> _Information supplied_
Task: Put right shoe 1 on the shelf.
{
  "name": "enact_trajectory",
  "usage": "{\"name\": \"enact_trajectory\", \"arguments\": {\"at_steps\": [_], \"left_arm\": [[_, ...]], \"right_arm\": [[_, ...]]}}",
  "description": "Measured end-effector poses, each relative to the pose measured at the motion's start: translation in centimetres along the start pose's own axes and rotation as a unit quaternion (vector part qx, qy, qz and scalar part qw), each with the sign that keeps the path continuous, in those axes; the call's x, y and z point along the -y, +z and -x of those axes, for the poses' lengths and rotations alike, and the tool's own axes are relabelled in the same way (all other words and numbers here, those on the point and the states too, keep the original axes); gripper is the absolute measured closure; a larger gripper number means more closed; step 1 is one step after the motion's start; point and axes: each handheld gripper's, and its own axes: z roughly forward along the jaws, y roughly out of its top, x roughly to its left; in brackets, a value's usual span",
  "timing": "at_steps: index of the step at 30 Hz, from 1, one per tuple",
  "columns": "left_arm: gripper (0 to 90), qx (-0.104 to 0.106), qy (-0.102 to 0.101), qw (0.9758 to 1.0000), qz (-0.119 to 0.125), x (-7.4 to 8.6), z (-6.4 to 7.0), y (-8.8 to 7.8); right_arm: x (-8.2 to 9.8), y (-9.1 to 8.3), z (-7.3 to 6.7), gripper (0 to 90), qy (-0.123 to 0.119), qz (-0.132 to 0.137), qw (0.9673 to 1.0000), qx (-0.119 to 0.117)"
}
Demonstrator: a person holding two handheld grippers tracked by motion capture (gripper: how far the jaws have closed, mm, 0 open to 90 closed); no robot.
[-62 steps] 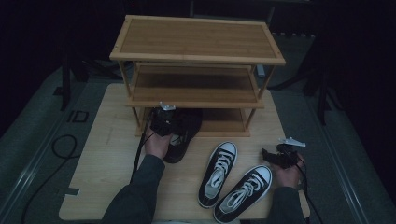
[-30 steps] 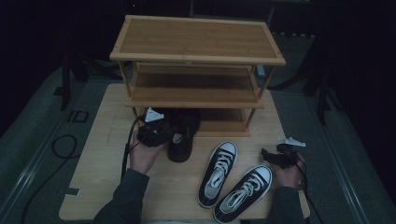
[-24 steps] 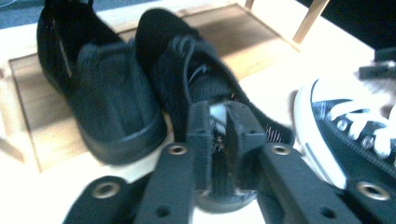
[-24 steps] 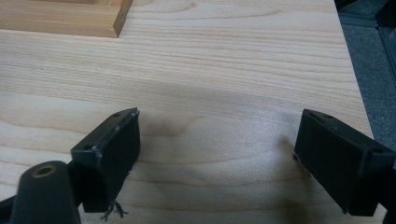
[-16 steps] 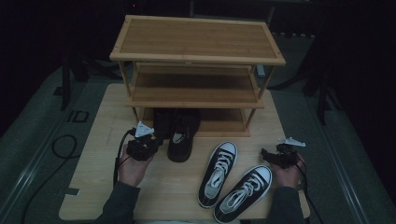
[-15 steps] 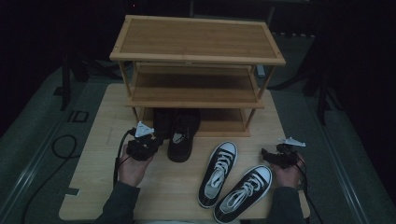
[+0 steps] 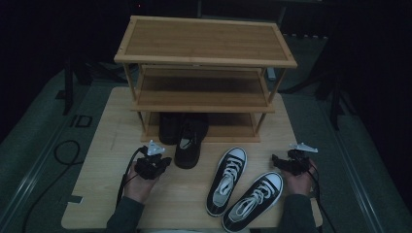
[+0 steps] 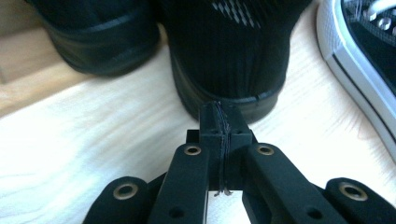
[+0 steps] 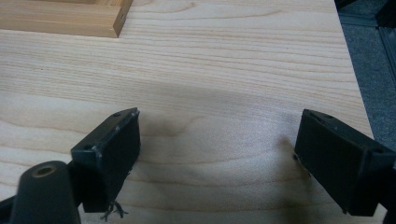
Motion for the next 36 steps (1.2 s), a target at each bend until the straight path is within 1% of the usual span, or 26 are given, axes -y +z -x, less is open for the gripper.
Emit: {"name": "enact_trajectory", "arguments": {"at_steps": [3, 4, 6, 9, 10, 11, 12, 14, 15, 19, 20, 22, 24, 25, 26, 28, 29, 31, 33, 36], "left_arm": [[89.3, 0.005, 0.005, 0.9999, -0.01, 0.2, 0.5, 0.7], [89.2, 0.005, 0.005, 0.9999, -0.01, 0.2, 0.5, 0.7], [88.5, 0.021, 0.006, 0.9996, -0.016, 0.2, 0.8, 1.4], [88.6, 0.03, 0.014, 0.9993, -0.019, -0.1, 1.2, 2.1], [88.6, 0.03, 0.014, 0.9993, -0.019, -0.1, 1.2, 2.1], [88.6, 0.035, 0.021, 0.999, -0.02, -0.4, 1.6, 2.6], [88.6, 0.035, 0.024, 0.9989, -0.021, -0.6, 1.8, 2.8], [89.3, 0.043, 0.029, 0.9984, -0.02, -0.9, 2.0, 3.1], [89.3, 0.044, 0.034, 0.9982, -0.02, -1.1, 2.2, 3.2], [89.5, 0.048, 0.044, 0.9977, -0.018, -1.9, 2.9, 3.7], [89.5, 0.045, 0.047, 0.9978, -0.015, -2.1, 3.2, 3.8], [89.4, 0.031, 0.049, 0.9983, -0.011, -2.6, 3.4, 3.9], [89.5, 0.029, 0.037, 0.9989, -0.006, -2.9, 3.3, 4.0], [89.4, 0.026, 0.036, 0.999, -0.003, -3.1, 3.2, 4.1], [89.6, 0.03, 0.032, 0.999, 0.001, -3.2, 3.1, 4.1], [89.7, 0.031, 0.033, 0.999, -0.001, -3.3, 3.1, 4.1], [89.7, 0.027, 0.043, 0.9987, -0.003, -3.5, 3.3, 4.2], [89.7, 0.024, 0.046, 0.9987, -0.002, -3.6, 3.4, 4.3], [89.7, 0.013, 0.044, 0.9989, 0.003, -3.8, 3.5, 4.4], [89.6, -0.003, 0.029, 0.9996, 0.006, -4.3, 3.1, 4.8]], "right_arm": [[0.0, 0.0, 0.0, 14.1, 0.0, -0.001, 1.0, 0.0], [0.0, 0.0, 0.0, 14.1, 0.0, -0.001, 1.0, 0.0], [0.0, 0.0, 0.0, 14.1, 0.0, 0.0, 1.0, 0.0], [0.0, 0.0, 0.0, 14.1, 0.0, 0.0, 1.0, 0.0], [0.0, 0.0, 0.0, 14.1, 0.0, 0.0, 1.0, 0.0], [0.0, 0.0, 0.0, 14.1, 0.0, 0.0, 1.0, 0.0], [0.0, 0.0, 0.0, 14.1, 0.0, 0.0, 1.0, 0.0], [0.0, 0.0, 0.0, 14.1, 0.0, 0.0, 1.0, 0.0], [0.0, 0.0, 0.0, 14.1, 0.0, 0.0, 1.0, 0.0], [0.0, 0.0, 0.0, 14.1, 0.0, 0.0, 1.0, 0.0], [0.0, 0.0, 0.0, 14.1, 0.0, 0.0, 1.0, 0.0], [0.0, 0.0, 0.0, 14.1, 0.0, 0.0, 1.0, 0.0], [0.0, 0.0, 0.0, 14.1, 0.0, 0.0, 1.0, 0.0], [0.0, 0.0, 0.0, 14.1, 0.0, 0.0, 1.0, 0.0], [0.0, 0.0, 0.0, 14.1, 0.0, 0.0, 1.0, 0.0], [0.0, 0.0, 0.0, 14.1, -0.001, 0.0, 1.0, 0.0], [0.0, 0.0, 0.0, 14.1, -0.001, 0.0, 1.0, 0.0], [0.0, 0.0, 0.0, 14.1, 0.0, 0.0, 1.0, 0.0], [0.0, 0.0, 0.0, 14.1, 0.0, 0.0, 1.0, 0.0], [0.0, 0.0, 0.0, 14.1, 0.0, 0.0, 1.0, 0.0]]}}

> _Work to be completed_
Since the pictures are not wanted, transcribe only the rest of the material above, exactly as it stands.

> _Exercise answer_
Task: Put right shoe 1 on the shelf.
{
  "name": "enact_trajectory",
  "usage": "{\"name\": \"enact_trajectory\", \"arguments\": {\"at_steps\": [_], \"left_arm\": [[_, ...]], \"right_arm\": [[_, ...]]}}",
  "description": "Measured end-effector poses, each relative to the pose measured at the motion's start: translation in centimetres along the start pose's own axes and rotation as a unit quaternion (vector part qx, qy, qz and scalar part qw), each with the sign that keeps the path continuous, in those axes; the call's x, y and z point along the -y, +z and -x of those axes, for the poses' lengths and rotations alike, and the tool's own axes are relabelled in the same way (all other words and numbers here, those on the point and the states too, keep the original axes); gripper is the absolute measured closure; a larger gripper number means more closed; step 1 is one step after the motion's start; point and axes: each handheld gripper's, and its own axes: z roughly forward along the jaws, y roughly out of its top, x roughly to its left; in brackets, a value's usual span",
  "timing": "at_steps: index of the step at 30 Hz, from 1, one per tuple",
  "columns": "left_arm: gripper (0 to 90), qx (-0.104 to 0.106), qy (-0.102 to 0.101), qw (0.9758 to 1.0000), qz (-0.119 to 0.125), x (-7.4 to 8.6), z (-6.4 to 7.0), y (-8.8 to 7.8); right_arm: x (-8.2 to 9.8), y (-9.1 to 8.3), z (-7.3 to 6.7), gripper (0 to 90), qy (-0.123 to 0.119), qz (-0.132 to 0.137), qw (0.9673 to 1.0000), qx (-0.119 to 0.117)"
}
Demonstrator: a person holding two handheld grippers tracked by motion capture (gripper: how far the jaws have closed, mm, 0 open to 90 closed); no robot.
[-62 steps] 
[-30 steps] 
[-24 steps] 
[-24 steps] 
[-16 steps] 
[-15 steps] 
[+0 steps] 
[+0 steps] 
[+0 steps] 
Motion for the next 36 steps (1.2 s), a target at each bend until the straight path is within 1% of the usual span, or 26 are given, axes -y +z -x, less is open for the gripper.
Emit: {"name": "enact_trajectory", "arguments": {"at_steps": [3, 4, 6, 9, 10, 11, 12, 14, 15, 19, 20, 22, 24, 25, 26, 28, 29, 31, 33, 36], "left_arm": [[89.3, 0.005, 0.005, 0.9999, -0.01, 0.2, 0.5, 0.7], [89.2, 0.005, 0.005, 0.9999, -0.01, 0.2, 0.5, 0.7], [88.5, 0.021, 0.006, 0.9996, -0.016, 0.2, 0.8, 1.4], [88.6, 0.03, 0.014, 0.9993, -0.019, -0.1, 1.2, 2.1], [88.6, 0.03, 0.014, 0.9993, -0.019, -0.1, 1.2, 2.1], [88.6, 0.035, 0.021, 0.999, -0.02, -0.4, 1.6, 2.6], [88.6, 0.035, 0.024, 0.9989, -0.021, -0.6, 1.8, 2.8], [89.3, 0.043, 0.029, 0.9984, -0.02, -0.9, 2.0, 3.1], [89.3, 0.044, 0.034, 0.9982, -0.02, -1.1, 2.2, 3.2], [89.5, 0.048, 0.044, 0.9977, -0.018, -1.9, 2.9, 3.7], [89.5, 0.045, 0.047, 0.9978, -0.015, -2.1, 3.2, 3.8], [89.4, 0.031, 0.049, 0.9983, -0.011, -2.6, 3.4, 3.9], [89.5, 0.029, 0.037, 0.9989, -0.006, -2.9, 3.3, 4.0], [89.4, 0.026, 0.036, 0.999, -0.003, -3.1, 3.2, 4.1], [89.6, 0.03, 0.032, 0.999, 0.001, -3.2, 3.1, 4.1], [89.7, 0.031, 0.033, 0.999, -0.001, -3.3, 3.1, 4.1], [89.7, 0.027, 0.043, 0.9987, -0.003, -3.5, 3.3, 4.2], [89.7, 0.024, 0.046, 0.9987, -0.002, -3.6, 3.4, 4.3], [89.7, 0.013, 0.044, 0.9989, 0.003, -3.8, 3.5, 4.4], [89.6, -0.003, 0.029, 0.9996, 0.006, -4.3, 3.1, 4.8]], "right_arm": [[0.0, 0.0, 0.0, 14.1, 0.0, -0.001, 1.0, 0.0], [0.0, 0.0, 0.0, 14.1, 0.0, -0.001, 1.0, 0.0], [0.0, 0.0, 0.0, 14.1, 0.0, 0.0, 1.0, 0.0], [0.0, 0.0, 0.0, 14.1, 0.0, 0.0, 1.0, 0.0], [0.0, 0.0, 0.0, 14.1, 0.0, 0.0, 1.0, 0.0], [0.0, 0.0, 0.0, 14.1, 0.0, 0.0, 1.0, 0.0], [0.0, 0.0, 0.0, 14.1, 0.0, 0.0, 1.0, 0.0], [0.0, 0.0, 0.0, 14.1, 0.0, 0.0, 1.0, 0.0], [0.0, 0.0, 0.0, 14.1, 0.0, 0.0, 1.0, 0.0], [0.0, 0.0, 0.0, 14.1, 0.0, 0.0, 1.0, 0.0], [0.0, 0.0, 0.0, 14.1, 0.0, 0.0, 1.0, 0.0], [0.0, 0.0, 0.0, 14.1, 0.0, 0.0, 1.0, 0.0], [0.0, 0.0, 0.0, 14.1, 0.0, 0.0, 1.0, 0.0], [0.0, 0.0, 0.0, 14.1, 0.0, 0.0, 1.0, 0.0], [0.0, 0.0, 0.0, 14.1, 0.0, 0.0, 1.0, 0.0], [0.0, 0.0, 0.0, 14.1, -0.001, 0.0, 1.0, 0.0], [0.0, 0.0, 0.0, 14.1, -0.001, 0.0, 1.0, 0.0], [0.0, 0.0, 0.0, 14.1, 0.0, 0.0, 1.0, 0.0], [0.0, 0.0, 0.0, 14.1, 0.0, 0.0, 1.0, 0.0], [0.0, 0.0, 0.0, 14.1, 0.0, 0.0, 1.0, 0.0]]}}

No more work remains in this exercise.